(Items listed in a dataset)

________________________

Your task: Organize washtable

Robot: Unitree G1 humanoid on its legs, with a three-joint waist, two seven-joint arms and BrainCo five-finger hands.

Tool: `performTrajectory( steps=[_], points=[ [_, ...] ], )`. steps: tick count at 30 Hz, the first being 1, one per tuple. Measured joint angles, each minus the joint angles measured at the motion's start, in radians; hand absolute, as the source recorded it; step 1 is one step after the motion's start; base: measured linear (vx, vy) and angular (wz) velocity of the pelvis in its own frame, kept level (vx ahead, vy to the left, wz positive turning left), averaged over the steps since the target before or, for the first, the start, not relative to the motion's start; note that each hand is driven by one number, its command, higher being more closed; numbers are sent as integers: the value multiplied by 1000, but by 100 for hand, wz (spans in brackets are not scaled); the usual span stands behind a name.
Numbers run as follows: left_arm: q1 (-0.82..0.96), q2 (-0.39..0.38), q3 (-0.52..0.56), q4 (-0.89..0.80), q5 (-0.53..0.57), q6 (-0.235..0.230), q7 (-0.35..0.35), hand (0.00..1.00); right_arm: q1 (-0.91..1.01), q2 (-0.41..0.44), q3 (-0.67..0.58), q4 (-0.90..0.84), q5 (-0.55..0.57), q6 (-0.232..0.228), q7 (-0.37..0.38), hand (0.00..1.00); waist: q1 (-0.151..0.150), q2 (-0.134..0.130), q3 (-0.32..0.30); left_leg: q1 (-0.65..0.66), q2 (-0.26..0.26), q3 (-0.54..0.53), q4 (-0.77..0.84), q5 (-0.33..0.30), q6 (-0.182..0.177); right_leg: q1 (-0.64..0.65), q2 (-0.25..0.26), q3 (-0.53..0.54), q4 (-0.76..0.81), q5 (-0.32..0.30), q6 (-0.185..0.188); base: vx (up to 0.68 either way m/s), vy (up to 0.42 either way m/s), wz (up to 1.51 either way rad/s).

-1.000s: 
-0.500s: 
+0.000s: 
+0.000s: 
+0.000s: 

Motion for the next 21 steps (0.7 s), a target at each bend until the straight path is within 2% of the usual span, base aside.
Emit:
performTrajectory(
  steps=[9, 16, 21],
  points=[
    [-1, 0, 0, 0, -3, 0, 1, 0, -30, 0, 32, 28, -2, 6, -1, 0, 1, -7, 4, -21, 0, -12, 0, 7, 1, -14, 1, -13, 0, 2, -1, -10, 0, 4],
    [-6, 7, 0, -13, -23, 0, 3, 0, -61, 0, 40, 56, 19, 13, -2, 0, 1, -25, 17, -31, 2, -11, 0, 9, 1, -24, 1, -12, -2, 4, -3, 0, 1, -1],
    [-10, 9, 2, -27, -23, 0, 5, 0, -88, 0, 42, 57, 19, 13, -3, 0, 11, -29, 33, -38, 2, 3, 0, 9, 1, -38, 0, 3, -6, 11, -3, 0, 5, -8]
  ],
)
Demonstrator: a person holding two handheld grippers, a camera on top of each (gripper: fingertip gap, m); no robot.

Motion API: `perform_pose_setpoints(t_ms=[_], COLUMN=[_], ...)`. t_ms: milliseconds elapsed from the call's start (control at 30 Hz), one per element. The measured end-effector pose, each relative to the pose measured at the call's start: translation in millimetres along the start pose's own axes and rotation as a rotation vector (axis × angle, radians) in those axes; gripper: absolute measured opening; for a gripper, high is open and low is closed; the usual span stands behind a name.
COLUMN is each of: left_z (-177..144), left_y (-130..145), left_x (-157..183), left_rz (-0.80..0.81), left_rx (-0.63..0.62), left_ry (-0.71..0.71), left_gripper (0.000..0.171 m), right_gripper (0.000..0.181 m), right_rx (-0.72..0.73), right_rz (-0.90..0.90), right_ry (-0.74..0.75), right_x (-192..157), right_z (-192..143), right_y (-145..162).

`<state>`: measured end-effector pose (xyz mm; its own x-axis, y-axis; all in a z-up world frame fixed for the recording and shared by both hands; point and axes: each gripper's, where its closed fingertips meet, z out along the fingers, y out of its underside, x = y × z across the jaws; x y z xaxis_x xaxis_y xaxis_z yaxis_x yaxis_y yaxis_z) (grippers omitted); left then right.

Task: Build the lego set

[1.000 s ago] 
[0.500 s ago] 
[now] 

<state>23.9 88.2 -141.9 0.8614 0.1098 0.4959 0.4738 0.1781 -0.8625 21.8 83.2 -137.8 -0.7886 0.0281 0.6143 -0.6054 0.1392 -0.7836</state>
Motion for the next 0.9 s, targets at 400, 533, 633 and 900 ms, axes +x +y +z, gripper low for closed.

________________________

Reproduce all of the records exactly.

* [Solution to the problem]:
Your task: Organize washtable

Robot: Unitree G1 humanoid on its legs, with a three-joint waist, two seven-joint arms and BrainCo five-finger hands.

Tool: `performTrajectory( steps=[_], points=[ [_, ...] ], )`. steps: tick count at 30 Hz, the first being 1, one per tuple. Measured joint angles, each minus the joint angles measured at the motion's start, in radians; hand absolute, as the source recorded it; step 1 is one step after the motion's start; base: measured linear (vx, vy) and angular (wz) velocity of the pelvis in its own frame, kept level (vx ahead, vy to the left, wz positive turning left), averaged over the steps since the target before or, for the first, the start, not relative to the motion's start; note that each hand is driven by one number, its command, higher being more closed; numbers are sent as integers: the value multiplied by 1000, but by 100 for hand, wz (spans in brackets are not scaled); the usual span stands behind a name.
Numbers run as follows: left_arm: q1 (-0.82..0.96), q2 (-0.39..0.38), q3 (-0.52..0.56), q4 (-0.89..0.80), q5 (-0.53..0.57), q6 (-0.235..0.230), q7 (-0.35..0.35), hand (0.00..1.00); right_arm: q1 (-0.91..1.01), q2 (-0.41..0.44), q3 (-0.67..0.58), q4 (-0.90..0.84), q5 (-0.55..0.57), q6 (-0.232..0.228), q7 (-0.37..0.38), hand (0.00..1.00); waist: q1 (-0.151..0.150), q2 (-0.134..0.130), q3 (-0.32..0.30); left_leg: q1 (-0.65..0.66), q2 (-0.26..0.26), q3 (-0.54..0.53), q4 (-0.77..0.84), q5 (-0.33..0.30), q6 (-0.182..0.177); right_leg: q1 (-0.64..0.65), q2 (-0.25..0.26), q3 (-0.53..0.54), q4 (-0.76..0.81), q5 (-0.32..0.30), q6 (-0.185..0.188); base: vx (up to 0.68 either way m/s), vy (up to 0.42 either way m/s), wz (up to 1.51 either way rad/s).

-1.000s: 
-0.500s: 
+0.000s: 
+0.000s: 
+0.000s: 

Motion for the next 21 steps (0.7 s), a target at each bend until the straight path is within 2% of the usual span, base aside.
Emit:
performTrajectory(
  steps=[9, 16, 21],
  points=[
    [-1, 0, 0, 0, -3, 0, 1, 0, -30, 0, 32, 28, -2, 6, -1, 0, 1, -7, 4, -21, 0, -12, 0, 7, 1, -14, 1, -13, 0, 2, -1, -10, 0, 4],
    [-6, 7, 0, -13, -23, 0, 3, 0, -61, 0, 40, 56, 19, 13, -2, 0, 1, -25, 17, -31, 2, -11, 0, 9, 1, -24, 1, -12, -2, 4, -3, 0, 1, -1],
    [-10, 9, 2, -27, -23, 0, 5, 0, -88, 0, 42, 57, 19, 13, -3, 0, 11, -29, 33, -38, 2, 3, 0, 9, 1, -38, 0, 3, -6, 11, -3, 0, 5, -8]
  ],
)
Demonstrator: a person holding two handheld grippers, a camera on top of each (gripper: fingertip gap, m); no robot.

Motion API: `perform_pose_setpoints(t_ms=[_], COLUMN=[_], ...)`. t_ms: milliseconds elapsed from the call's start (control at 30 Hz), one per element. The measured end-effector pose, each relative to the pose measured at the call's start: translation in millimetres along the start pose's own axes and rotation as a rotation vector (axis × angle, radians) in those axes; gripper: absolute measured opening; for a gripper, high is open and low is closed; the usual span stands behind a name.
COLUMN is each of: left_z (-177..144), left_y (-130..145), left_x (-157..183), left_rz (-0.80..0.81), left_rx (-0.63..0.62), left_ry (-0.71..0.71), left_gripper (0.000..0.171 m), right_gripper (0.000..0.181 m), right_rx (-0.72..0.73), right_rz (-0.90..0.90), right_ry (-0.74..0.75), right_x (-192..157), right_z (-192..143), right_y (-145..162).

`<state>`: measured end-effector pose (xyz mm; its own x-axis, y-axis; all in a z-up world frame fixed for the recording and shared by both hands; point and axes: each gripper's, where its closed fingertips meet, z out along the fingers, y out of its underside, x = y × z across the jaws; x y z xaxis_x xaxis_y xaxis_z yaxis_x yaxis_y yaxis_z) (grippers omitted); left then right.

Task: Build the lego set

[1.000 s ago] 
[0.500 s ago] 
[now] 

<state>23.9 88.2 -141.9 0.8614 0.1098 0.4959 0.4738 0.1781 -0.8625 21.8 83.2 -137.8 -0.7886 0.0281 0.6143 -0.6054 0.1392 -0.7836</state>
Motion for the next 0.9 s, targets at 400, 533, 633 and 900 ms, axes +x +y +z, gripper low for closed.

Nothing more is needed to complete the output.